The Supreme Court's Decision in Wharf Holdings:
An Opportunity for Clarification Missed

In its recent decision, Wharf (Holdings) Ltd. v. United International Holdings, Inc., the Supreme Court missed the opportunity to clarify how courts should draw the line between federal securities fraud and state law fraud.

by Richard A. Levan

Because Section 10(b) of the Securities and Exchange Act of 1934 (Exchange Act) requires fraud in connection with the purchase or sale of a security, it is by its language limiting. A person may not bring an action under Section 10(b) for fraud in connection with a security retained, or a security never purchased, and a person cannot bring an action under Section 10(b) for fraud that is unrelated to the purchase or sale of a security. Although the first limitation (that there be a purchase or sale of a security) is subsumed within the second (that the fraud be in connection with the purchase or sale), courts have struggled with the precise scope of the "in connection with" requirement. For that reason, there was general excitement when the Supreme Court accepted certiorari on Wharf (Holdings) Ltd. v. United International Holdings, Inc., a case that promised to resolve some of these issues. Unfortunately, the opinion did not fulfill expectations.

Section lO(b) Antecedents

The Supreme Court has not taken many 10(b) cases recently, and most of the past Supreme Court cases involving Section 10(b) or Rule 10b-5 have been milestones in securities fraud analysis. The Court has clarified the following 10(b) issues over the years.

Purchase or Sale

In Blue Chip Stamps v. Manor Drug Stores, 1 the Court stated explicitly that Rule 10b-5 would not serve as a basis for liability where the plaintiff alleged that he/she had refrained from entering into a securities transaction due to a material misrepresentation. The proof problems inherent in demonstrating that a person did not trade based solely on a misrepresentation or omission would make such cases unmanageable.

Scienter

The need for scienter was established in Ernst & Ernst v. Hochfelder 2 decided by the Supreme Court in 1976, where the Court clarified that a misrepresentation must be intentional in order to be actionable.

Materiality

In 1988, in Basic Inc. v. Levinson, 3 the Court resolved a Circuit split over the standard for assessing materiality. Particularly with regard to merger negotiations, courts had decided differently at what point it was incumbent on a company to disclose those negotiations, and, conversely, when silence or denial became a material misrepresentation. The Court used the TSC v. Northway 4 standard (a reasonable investor would view the disclosure as having significantly altered the total mix of information) as its starting place. It then qualified that standard for events that may not occur, holding that, as of any given point in time, materiality should be determined by weighing the likelihood that the event will occur against the magnitude of the event compared to the company's total activities. The Court also affirmed the use of the "fraud on the market theory," which allows presumptive reliance on a material misrepresentation that is publicly disseminated rather than requiring each individual investor to demonstrate actual reliance.

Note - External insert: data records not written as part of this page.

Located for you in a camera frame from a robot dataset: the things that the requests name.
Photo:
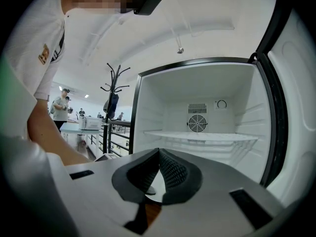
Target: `person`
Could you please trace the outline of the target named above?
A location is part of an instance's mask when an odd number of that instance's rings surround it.
[[[60,132],[61,126],[65,122],[67,122],[67,119],[68,119],[68,102],[69,102],[69,97],[67,96],[68,93],[69,93],[68,89],[63,89],[61,92],[61,96],[57,97],[53,102],[53,107],[54,107],[53,120],[59,132]]]
[[[71,101],[71,99],[69,98],[69,96],[65,97],[66,99],[66,103],[69,103],[69,101]]]
[[[123,114],[124,114],[124,113],[120,113],[120,115],[118,116],[118,120],[122,120]]]
[[[79,115],[82,116],[82,117],[84,117],[84,115],[85,115],[85,112],[84,112],[84,110],[82,108],[80,108]]]
[[[90,162],[61,137],[47,113],[52,79],[65,52],[65,14],[74,8],[101,13],[135,8],[141,0],[35,0],[13,29],[3,51],[5,60],[37,103],[27,121],[29,138],[64,165]]]

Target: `refrigerator fan vent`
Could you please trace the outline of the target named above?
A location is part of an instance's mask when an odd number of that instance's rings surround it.
[[[205,140],[188,140],[190,144],[205,144]]]
[[[206,104],[189,104],[189,114],[206,113]]]
[[[206,128],[206,120],[201,115],[194,115],[189,120],[189,128],[193,132],[202,132]]]

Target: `logo patch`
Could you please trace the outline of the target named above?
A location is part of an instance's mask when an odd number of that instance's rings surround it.
[[[39,60],[40,62],[45,65],[47,59],[49,57],[49,49],[47,47],[47,45],[45,44],[44,45],[44,50],[43,50],[43,53],[41,53],[41,55],[39,55]]]

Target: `black bag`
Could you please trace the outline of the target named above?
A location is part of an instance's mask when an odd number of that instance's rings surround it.
[[[112,102],[111,102],[111,106],[109,107],[109,112],[108,112],[108,104],[109,101],[107,100],[103,106],[103,111],[105,113],[108,113],[109,118],[113,119],[115,117],[115,111],[117,109],[117,104],[119,101],[119,95],[113,94],[112,95]]]

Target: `white refrigerator shelf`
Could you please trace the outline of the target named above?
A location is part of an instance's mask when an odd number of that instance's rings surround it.
[[[205,132],[170,132],[144,131],[145,134],[175,139],[205,140],[205,141],[247,141],[258,140],[258,137],[238,133],[205,133]]]

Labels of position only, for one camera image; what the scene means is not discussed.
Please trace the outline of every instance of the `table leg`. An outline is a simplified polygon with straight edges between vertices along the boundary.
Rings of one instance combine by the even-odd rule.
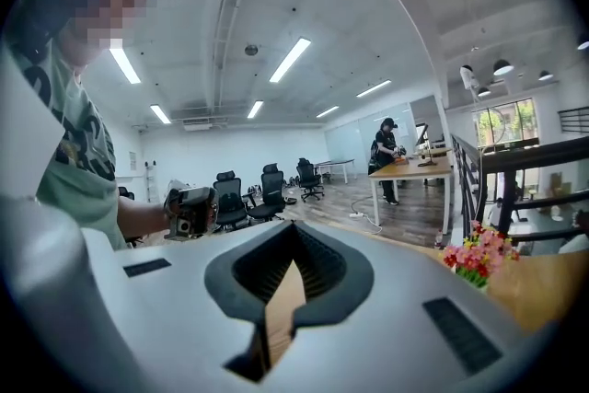
[[[376,195],[376,180],[370,179],[370,186],[372,187],[372,201],[375,204],[375,225],[380,225],[378,218],[378,196]]]
[[[444,226],[442,233],[448,233],[448,219],[450,218],[450,176],[444,177]]]

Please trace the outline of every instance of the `tree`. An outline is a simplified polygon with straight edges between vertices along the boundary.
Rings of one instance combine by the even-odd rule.
[[[537,137],[536,113],[534,112],[534,102],[525,100],[517,102],[519,113],[515,115],[512,126],[522,128],[522,137],[524,139]]]
[[[496,113],[481,110],[477,115],[477,129],[479,131],[479,146],[493,144],[493,130],[501,129],[502,123]]]

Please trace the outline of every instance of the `ceiling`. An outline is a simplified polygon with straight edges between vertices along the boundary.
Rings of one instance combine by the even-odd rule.
[[[516,66],[511,74],[524,74],[526,88],[537,85],[541,69],[558,73],[574,61],[580,21],[567,0],[427,4],[445,55],[450,107],[471,99],[463,94],[462,64],[486,84],[504,58]],[[269,83],[301,37],[311,46],[281,82]],[[373,96],[356,95],[385,79],[391,84],[382,93],[416,84],[424,96],[434,90],[429,56],[399,0],[156,0],[123,44],[142,84],[129,84],[108,53],[88,67],[83,83],[101,110],[142,128],[160,126],[149,109],[154,103],[185,124],[320,126],[365,105]],[[244,52],[250,44],[255,56]],[[248,120],[255,100],[264,105]]]
[[[515,69],[508,79],[519,88],[538,87],[540,71],[555,74],[579,60],[576,40],[583,22],[570,0],[427,0],[445,53],[450,107],[472,101],[459,75],[469,64],[482,85],[495,77],[503,58]],[[506,95],[493,87],[493,96]]]

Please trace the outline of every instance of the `black office chair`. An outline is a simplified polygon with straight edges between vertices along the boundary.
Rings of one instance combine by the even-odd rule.
[[[277,215],[284,210],[286,203],[283,198],[284,174],[276,164],[264,166],[261,175],[261,196],[263,204],[249,208],[248,214],[256,220],[271,221],[272,218],[283,219]]]
[[[219,210],[217,224],[222,228],[231,225],[237,229],[236,223],[248,218],[246,205],[241,197],[241,179],[233,170],[217,174],[217,182],[213,187],[219,193]]]
[[[300,176],[300,180],[298,182],[299,187],[304,189],[303,194],[301,195],[301,200],[306,202],[306,199],[313,196],[318,200],[321,200],[318,195],[323,196],[323,191],[318,190],[319,188],[323,188],[321,185],[321,177],[315,175],[315,166],[311,164],[308,160],[301,157],[298,160],[298,166],[296,166],[296,171]]]
[[[126,187],[119,187],[119,195],[130,200],[135,200],[135,194],[132,191],[127,191]]]

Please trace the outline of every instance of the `office chair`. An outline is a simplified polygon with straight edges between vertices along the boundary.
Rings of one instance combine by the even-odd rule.
[[[311,196],[321,200],[318,195],[323,196],[323,191],[319,191],[318,189],[322,189],[323,186],[321,185],[321,177],[315,175],[315,166],[301,157],[298,160],[296,171],[300,176],[298,185],[304,189],[303,194],[301,195],[301,200],[306,202],[306,199]]]
[[[217,174],[213,187],[219,193],[217,224],[221,227],[231,225],[233,229],[237,229],[236,223],[248,218],[241,196],[241,179],[236,177],[233,170],[221,172]]]
[[[119,195],[130,200],[135,200],[135,194],[132,191],[127,191],[126,187],[119,187]]]
[[[271,221],[272,218],[283,219],[277,215],[286,203],[283,198],[284,174],[278,170],[276,164],[264,166],[261,175],[261,196],[263,204],[248,209],[248,214],[256,220]]]

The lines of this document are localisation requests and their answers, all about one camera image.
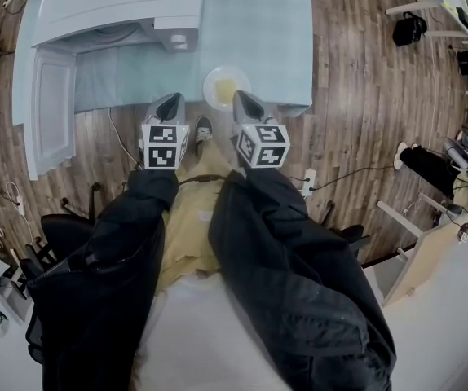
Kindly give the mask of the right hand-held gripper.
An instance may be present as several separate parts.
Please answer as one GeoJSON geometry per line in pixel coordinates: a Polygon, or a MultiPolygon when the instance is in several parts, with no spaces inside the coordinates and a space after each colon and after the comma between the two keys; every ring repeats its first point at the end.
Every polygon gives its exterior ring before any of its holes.
{"type": "Polygon", "coordinates": [[[241,166],[279,169],[290,149],[287,129],[278,124],[269,105],[248,91],[237,90],[232,101],[235,149],[241,166]]]}

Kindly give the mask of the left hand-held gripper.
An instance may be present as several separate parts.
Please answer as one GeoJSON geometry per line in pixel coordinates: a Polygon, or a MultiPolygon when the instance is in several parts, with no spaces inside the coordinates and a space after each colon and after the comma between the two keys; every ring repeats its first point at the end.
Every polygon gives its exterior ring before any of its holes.
{"type": "Polygon", "coordinates": [[[186,122],[185,98],[171,93],[153,101],[142,123],[145,169],[176,170],[186,150],[190,128],[186,122]]]}

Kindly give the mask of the white plate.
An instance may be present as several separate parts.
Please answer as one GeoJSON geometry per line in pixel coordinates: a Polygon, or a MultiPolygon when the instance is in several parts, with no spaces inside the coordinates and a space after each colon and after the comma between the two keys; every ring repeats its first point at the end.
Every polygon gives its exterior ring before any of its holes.
{"type": "Polygon", "coordinates": [[[220,66],[211,70],[203,81],[202,92],[205,101],[220,112],[231,112],[232,102],[230,104],[218,103],[214,94],[214,83],[218,79],[229,77],[236,81],[237,90],[251,91],[249,78],[238,67],[220,66]]]}

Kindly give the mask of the white microwave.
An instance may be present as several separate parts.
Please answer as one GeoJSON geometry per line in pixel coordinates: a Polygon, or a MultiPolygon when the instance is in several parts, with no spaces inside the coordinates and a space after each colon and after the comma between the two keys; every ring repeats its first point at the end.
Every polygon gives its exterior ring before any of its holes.
{"type": "Polygon", "coordinates": [[[30,180],[74,156],[78,58],[120,46],[159,43],[169,53],[195,51],[203,0],[41,0],[29,42],[20,101],[30,180]]]}

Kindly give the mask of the person's right forearm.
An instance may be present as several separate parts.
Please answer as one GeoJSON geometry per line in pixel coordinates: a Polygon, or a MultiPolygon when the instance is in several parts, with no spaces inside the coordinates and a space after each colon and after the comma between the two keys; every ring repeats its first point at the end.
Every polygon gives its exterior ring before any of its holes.
{"type": "Polygon", "coordinates": [[[293,391],[391,391],[394,341],[351,248],[275,169],[232,171],[209,229],[223,278],[293,391]]]}

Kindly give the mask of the person's left forearm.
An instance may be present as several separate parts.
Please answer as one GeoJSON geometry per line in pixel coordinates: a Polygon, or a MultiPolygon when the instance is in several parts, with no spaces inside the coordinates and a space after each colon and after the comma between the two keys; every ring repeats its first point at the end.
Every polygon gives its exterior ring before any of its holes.
{"type": "Polygon", "coordinates": [[[29,283],[42,324],[43,391],[128,391],[164,249],[169,170],[130,173],[91,237],[29,283]]]}

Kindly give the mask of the person's black shoe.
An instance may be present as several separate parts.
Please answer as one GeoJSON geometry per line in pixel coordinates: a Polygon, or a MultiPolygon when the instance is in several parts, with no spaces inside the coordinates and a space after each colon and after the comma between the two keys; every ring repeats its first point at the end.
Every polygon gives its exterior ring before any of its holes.
{"type": "Polygon", "coordinates": [[[201,156],[203,143],[211,140],[213,137],[213,124],[208,116],[199,116],[196,120],[195,128],[195,146],[196,156],[201,156]]]}

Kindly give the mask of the table with light blue cloth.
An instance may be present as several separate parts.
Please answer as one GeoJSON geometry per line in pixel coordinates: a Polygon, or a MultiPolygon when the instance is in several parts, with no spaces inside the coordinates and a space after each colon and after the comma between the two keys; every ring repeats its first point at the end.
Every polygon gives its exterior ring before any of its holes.
{"type": "MultiPolygon", "coordinates": [[[[41,0],[27,0],[18,45],[29,42],[41,0]]],[[[149,103],[179,92],[203,99],[205,77],[220,66],[238,67],[251,92],[277,104],[311,104],[311,0],[203,0],[195,51],[169,53],[159,43],[120,46],[78,58],[75,110],[149,103]]],[[[15,53],[12,121],[23,123],[20,96],[24,55],[15,53]]]]}

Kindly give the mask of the white power strip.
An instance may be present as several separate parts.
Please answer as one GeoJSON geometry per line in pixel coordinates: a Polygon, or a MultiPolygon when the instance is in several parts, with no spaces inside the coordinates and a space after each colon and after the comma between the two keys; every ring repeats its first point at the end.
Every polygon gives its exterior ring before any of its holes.
{"type": "Polygon", "coordinates": [[[312,168],[305,171],[304,179],[302,181],[301,194],[303,198],[312,195],[316,181],[316,171],[312,168]]]}
{"type": "Polygon", "coordinates": [[[24,206],[24,198],[20,192],[19,187],[16,185],[15,182],[9,181],[5,184],[5,191],[9,201],[13,204],[13,206],[18,211],[18,214],[21,217],[25,216],[25,206],[24,206]]]}

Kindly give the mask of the person's yellow trousers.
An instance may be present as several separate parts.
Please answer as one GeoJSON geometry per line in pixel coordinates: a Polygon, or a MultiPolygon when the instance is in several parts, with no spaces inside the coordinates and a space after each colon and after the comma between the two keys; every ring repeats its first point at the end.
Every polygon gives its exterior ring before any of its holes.
{"type": "Polygon", "coordinates": [[[217,144],[208,140],[198,147],[197,163],[176,172],[183,185],[170,211],[163,214],[166,237],[156,294],[179,279],[208,279],[219,271],[208,233],[223,181],[192,182],[190,179],[206,175],[226,177],[231,171],[217,144]]]}

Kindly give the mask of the black bag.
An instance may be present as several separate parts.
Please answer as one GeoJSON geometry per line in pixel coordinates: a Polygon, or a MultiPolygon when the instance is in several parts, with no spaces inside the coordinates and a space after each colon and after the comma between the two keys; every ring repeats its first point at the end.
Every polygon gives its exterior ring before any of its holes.
{"type": "Polygon", "coordinates": [[[392,39],[398,47],[407,46],[419,42],[426,32],[426,21],[421,16],[406,11],[403,18],[395,24],[392,39]]]}

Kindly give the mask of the person's white shirt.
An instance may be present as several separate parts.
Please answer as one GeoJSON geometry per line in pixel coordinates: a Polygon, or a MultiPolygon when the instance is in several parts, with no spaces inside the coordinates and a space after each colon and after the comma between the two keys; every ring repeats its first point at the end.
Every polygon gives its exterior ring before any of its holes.
{"type": "Polygon", "coordinates": [[[130,391],[291,391],[219,274],[155,296],[130,391]]]}

Contribution and Secondary Liability

In two cases decided in the early 1990s, the Court confronted the issue of how far liability could extend from the initial perpetrator.5 The Court inferred from the structure of the liabilities provisions in both Securities Acts and the express provisions in Section 9 and Section 18 of the Exchange Act that those charged with violating Section 10(b)have a right to contribution against joint violators. The Court declined to find that aider or abetter liability was likewise implied.

Duty to Disclose

Through a series of decisions between 1963 and 1997, the Court has articulated the duty to disclose material facts and defined the bounds of that duty, 6 most recently in United States v. 0'Hagan 7 decided in 1997. There, the Court imposed Section 10(b)liability against an attorney who had received material nonpublic information about a company with whom his client was negotiating. The Court ruled that the lawyer violated Section 10(b)when he traded on that information in-breach of a duty to his client to maintain the confidentiality of the information entrusted to him. 0'Hagan was significant because it was the first time the Court imposed insider trading liability on an individual with no relationship to the company that originated the material nonpublic information.

Ambiguity Remained

Even with the rich history of Section 10b-5 cases, Circuit splits remained prior to the grant of certiorari in Wharf Holdings. One split arose from the question, specifically reserved by the Court in a footnote in Ernst & Ernst v. Hochfelder,8 as to whether recklessness is sufficient to establish intent under Rule lOb-5. Another involved the ability of employees to establish Rule 10b-5 violations in connection with their employers' issuance or vesting of employee stock options. Still another was the extent to which Rule IOb-5 liability could attach to an intermediary in a securities transaction. In United States v. Naftalin,9 the Court had held that the government could bring suit against brokers to establish Section 10(b)liability, rationalizing that a purchase or sale included the "entire selling process," so the injury could extend to or be caused by an agent. Lower courts, however, have split as to whether the rationale in Naftalin applies equally to private plaintiffs. A related question arises when a broker acts in unauthorized ways with respect to a client's account. Some courts, for example, consider churning (excessive trading to generate fees for the broker rather than to service a client) to be a Rule l0b-5 violation so long as the broker exercised discretion in a customer's account and traded excessively-either intentionally or recklessly-in light of the customer's investment objectives.10 Likewise, courts have held that a customer who was sold a fictitious security had a Rule l0b-5 claim against the broker.11 In contrast, the Fourth Circuit has held that a broker who sold his clients ' securities without authorization and misappropriated the proceeds could not be liable under Section 10(b).12 Because Wharf Holdings involved determining whether a security was involved and whether there was an actual sale, the case appeared to be fertile grounds for resolving some of these disputes.

The Wharf Holdings Case

Wharf Holdings was a company seeking a Hong Kong cable franchise. In order to secure the franchise it required technical assistance, for which it recruited United International Holdings, a Colorado partnership. United agreed to help Wharf so long as it received a right to purchase a stake in the company. Wharf agreed, and while the two companies were negotiating a written agreement between themselves, United provided Wharf the assistance requested. Hong Kong awarded the franchise to Wharf and United raised the funds that Wharf had said would be needed for the equity stake. At that point, Wharf refused to issue the securities to United, and United sued, alleging that, under Section 10(b), Wharf had misled it in connection with a purchase or sale of a security.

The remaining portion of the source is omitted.